Records from a collection:
• • • • •
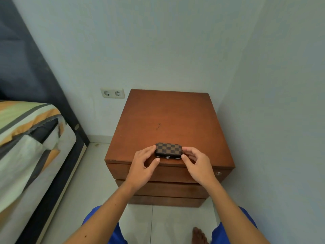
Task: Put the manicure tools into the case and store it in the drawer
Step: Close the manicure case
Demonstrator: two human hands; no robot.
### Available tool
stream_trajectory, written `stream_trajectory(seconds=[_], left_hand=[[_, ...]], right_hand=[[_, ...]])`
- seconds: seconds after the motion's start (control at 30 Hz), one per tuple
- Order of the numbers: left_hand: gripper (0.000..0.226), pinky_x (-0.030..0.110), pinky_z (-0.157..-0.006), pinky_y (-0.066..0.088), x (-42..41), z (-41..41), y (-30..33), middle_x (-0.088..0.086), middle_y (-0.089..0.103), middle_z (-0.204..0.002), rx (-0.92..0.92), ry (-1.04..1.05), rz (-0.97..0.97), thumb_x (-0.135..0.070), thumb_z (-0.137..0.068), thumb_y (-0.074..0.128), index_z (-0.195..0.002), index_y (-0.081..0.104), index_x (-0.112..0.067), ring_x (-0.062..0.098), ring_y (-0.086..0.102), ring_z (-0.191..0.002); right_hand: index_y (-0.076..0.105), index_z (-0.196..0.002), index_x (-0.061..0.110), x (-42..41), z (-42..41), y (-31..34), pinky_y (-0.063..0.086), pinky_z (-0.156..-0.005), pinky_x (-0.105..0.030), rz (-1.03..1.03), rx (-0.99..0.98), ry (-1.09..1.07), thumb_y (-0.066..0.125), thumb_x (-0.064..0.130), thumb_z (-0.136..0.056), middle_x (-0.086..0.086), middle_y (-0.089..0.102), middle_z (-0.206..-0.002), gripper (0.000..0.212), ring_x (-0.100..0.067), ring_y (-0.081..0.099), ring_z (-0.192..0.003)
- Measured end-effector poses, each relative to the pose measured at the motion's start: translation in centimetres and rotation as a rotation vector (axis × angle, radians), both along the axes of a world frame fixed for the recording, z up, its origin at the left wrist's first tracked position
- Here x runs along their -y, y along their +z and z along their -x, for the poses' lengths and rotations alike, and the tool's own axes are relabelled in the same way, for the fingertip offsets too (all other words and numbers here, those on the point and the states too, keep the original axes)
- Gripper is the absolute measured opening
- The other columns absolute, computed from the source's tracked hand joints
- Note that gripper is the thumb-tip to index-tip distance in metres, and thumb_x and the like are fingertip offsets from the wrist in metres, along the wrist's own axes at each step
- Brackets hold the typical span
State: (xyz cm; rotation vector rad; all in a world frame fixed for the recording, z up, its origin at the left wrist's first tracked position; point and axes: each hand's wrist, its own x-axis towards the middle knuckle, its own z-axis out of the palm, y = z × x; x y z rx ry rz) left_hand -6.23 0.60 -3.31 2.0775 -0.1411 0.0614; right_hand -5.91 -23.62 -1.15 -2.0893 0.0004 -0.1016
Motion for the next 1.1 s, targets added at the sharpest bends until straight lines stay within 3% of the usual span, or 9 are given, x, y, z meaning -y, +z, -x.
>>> stream_trajectory(seconds=[0.1,0.2,0.33,0.47,0.67,0.77,0.87,1.0,1.1], left_hand=[[0.058,0.026,-0.122,0.031,-0.3,0.7,-0.8,-0.019,0.047,-0.159,0.034,-0.053,-0.123,-0.036,-0.104,0.068,-0.159,0.049,-0.028,0.0,0.03,-0.149],[0.063,0.028,-0.122,0.032,-0.4,1.3,-1.1,-0.018,0.042,-0.164,0.07,-0.085,-0.217,-0.043,-0.105,0.064,-0.162,0.043,-0.026,0.002,0.028,-0.152],[0.058,0.031,-0.121,0.037,-0.4,0.8,-0.2,-0.015,0.05,-0.157,0.11,-0.059,-0.263,-0.047,-0.105,0.063,-0.157,0.051,-0.025,0.004,0.037,-0.147],[0.042,0.033,-0.111,0.049,-0.4,-1.8,1.4,-0.012,0.061,-0.14,0.159,-0.018,-0.256,-0.04,-0.106,0.064,-0.145,0.061,-0.025,0.005,0.051,-0.13],[0.033,0.031,-0.11,0.046,0.5,-5.4,1.7,-0.009,0.065,-0.135,0.148,-0.117,-0.315,-0.035,-0.103,0.07,-0.133,0.073,-0.022,0.01,0.056,-0.128],[0.032,0.034,-0.107,0.049,0.4,-5.9,1.1,-0.008,0.069,-0.127,0.162,-0.138,-0.307,-0.034,-0.101,0.075,-0.13,0.075,-0.021,0.011,0.06,-0.121],[0.035,0.025,-0.105,0.045,0.2,-5.8,0.3,-0.007,0.07,-0.128,0.2,-0.143,-0.313,-0.033,-0.1,0.075,-0.133,0.074,-0.021,0.011,0.059,-0.121],[0.035,0.021,-0.102,0.042,-0.1,-6.0,-0.7,-0.007,0.072,-0.127,0.238,-0.17,-0.3,-0.033,-0.099,0.076,-0.132,0.075,-0.021,0.012,0.059,-0.119],[0.034,0.027,-0.099,0.047,-0.3,-6.5,-1.0,-0.006,0.073,-0.124,0.265,-0.193,-0.336,-0.033,-0.099,0.075,-0.13,0.076,-0.019,0.016,0.06,-0.115]], right_hand=[[0.068,-0.136,0.021,-0.2,1.0,-0.8,0.042,-0.117,-0.03,0.23,0.089,0.075,0.066,0.023,-0.1,0.01,0.063,-0.141,0.036,-0.007,0.055,-0.133],[0.061,-0.145,0.021,-0.4,1.4,-1.0,0.035,-0.119,-0.028,0.297,0.071,0.102,0.064,0.023,-0.101,0.011,0.055,-0.15,0.044,-0.006,0.047,-0.14],[0.069,-0.132,0.019,-0.2,0.6,-0.4,0.047,-0.111,-0.029,0.251,0.121,0.089,0.068,0.022,-0.099,0.01,0.063,-0.135,0.034,-0.006,0.057,-0.126],[0.072,-0.124,0.018,-0.4,-1.8,1.0,0.055,-0.1,-0.027,0.193,0.121,0.076,0.072,0.023,-0.097,0.011,0.066,-0.123,0.028,-0.004,0.063,-0.111],[0.074,-0.123,0.019,-1.0,-4.6,1.2,0.053,-0.102,-0.038,0.338,0.089,0.205,0.073,0.032,-0.095,0.008,0.066,-0.12,0.031,-0.013,0.061,-0.113],[0.072,-0.125,0.018,-0.9,-4.9,0.8,0.049,-0.102,-0.034,0.398,0.109,0.236,0.07,0.034,-0.097,0.007,0.063,-0.12,0.033,-0.014,0.055,-0.115],[0.07,-0.129,0.014,-0.9,-4.7,0.1,0.042,-0.103,-0.026,0.455,0.158,0.26,0.066,0.033,-0.101,0.005,0.059,-0.122,0.034,-0.014,0.05,-0.117],[0.073,-0.125,0.009,-1.0,-4.0,-1.3,0.044,-0.103,-0.027,0.462,0.248,0.261,0.065,0.027,-0.102,0.001,0.06,-0.117,0.03,-0.017,0.051,-0.115],[0.074,-0.121,0.008,-0.8,-4.3,-1.7,0.043,-0.102,-0.026,0.449,0.258,0.271,0.064,0.028,-0.102,0.0,0.059,-0.114,0.029,-0.018,0.051,-0.115]])
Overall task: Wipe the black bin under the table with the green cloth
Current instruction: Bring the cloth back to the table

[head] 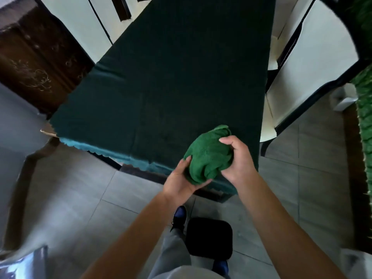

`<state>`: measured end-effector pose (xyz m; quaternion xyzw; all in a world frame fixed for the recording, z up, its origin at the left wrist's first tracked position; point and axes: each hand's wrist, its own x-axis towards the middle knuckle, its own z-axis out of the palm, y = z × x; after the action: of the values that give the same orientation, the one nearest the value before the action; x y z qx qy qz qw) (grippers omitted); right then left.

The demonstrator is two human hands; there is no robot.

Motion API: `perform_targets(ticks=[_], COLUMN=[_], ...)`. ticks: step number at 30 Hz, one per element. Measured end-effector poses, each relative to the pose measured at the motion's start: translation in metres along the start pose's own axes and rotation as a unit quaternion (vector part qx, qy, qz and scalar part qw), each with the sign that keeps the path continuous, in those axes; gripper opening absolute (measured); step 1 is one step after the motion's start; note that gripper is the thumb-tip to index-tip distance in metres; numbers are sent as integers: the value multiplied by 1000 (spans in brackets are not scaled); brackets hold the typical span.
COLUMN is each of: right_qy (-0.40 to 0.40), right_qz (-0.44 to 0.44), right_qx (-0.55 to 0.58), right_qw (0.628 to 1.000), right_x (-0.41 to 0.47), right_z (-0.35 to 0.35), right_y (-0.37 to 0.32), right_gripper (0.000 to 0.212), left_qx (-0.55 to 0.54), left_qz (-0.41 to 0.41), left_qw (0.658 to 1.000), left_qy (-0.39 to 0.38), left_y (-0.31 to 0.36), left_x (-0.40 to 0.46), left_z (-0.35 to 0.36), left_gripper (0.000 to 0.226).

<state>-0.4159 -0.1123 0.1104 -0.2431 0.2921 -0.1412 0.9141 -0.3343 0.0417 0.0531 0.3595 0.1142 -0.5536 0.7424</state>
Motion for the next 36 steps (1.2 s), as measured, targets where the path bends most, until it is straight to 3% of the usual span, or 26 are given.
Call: perform_targets(ticks=[3, 7, 13, 16, 21, 36], right_qy=[25, 152, 238, 255, 247, 281], right_qz=[-51, -95, -118, -110, -97, -103], right_qx=[-63, -244, -517, -574, -656, -659], right_qw=[996, 953, 814, 770, 706, 690], right_x=[45, 105, 191, 220, 250, 256], right_z=[0, -2, -5, -10, -25, -53], right_y=[-10, -30, -37, -32, -18, -5], right_gripper=[25, 24, 28, 39, 38, 41], left_qx=[73, 223, 477, 542, 637, 728], left_qz=[63, 96, 160, 152, 114, 107], left_qw=[995, 968, 852, 810, 744, 658], left_qy=[40, 68, 145, 166, 168, 159], left_y=[58, 136, 194, 201, 214, 211], left_x=[28, 69, 146, 170, 191, 197], left_z=[-14, -27, -28, -37, -66, -84], left_gripper=[29, 24, 20, 21, 22, 18])
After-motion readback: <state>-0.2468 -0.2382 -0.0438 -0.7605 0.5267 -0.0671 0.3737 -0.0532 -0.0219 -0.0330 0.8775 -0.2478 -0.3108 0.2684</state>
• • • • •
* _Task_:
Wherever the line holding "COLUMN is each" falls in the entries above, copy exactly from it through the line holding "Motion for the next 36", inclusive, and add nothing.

* _Task solution_:
COLUMN is each of: right_qy (-0.40 to 0.40), right_qz (-0.44 to 0.44), right_qx (-0.55 to 0.58), right_qw (0.628 to 1.000), right_x (-0.41 to 0.47), right_z (-0.35 to 0.35), right_y (-0.37 to 0.32), right_gripper (0.000 to 0.212), left_qx (-0.55 to 0.54), left_qz (-0.41 to 0.41), left_qw (0.658 to 1.000), left_qy (-0.39 to 0.38), left_y (-0.31 to 0.36), left_x (-0.40 to 0.46), left_z (-0.35 to 0.36), left_gripper (0.000 to 0.226).

<state>-0.4159 -0.1123 0.1104 -0.2431 0.2921 -0.1412 0.9141 -0.3343 0.0417 0.0531 0.3595 0.1142 -0.5536 0.7424</state>
Motion for the next 36 steps (1.2 s), as measured, targets where the path bends most, until it is straight to 3% of the usual span, or 26 are given.

No more output will be given.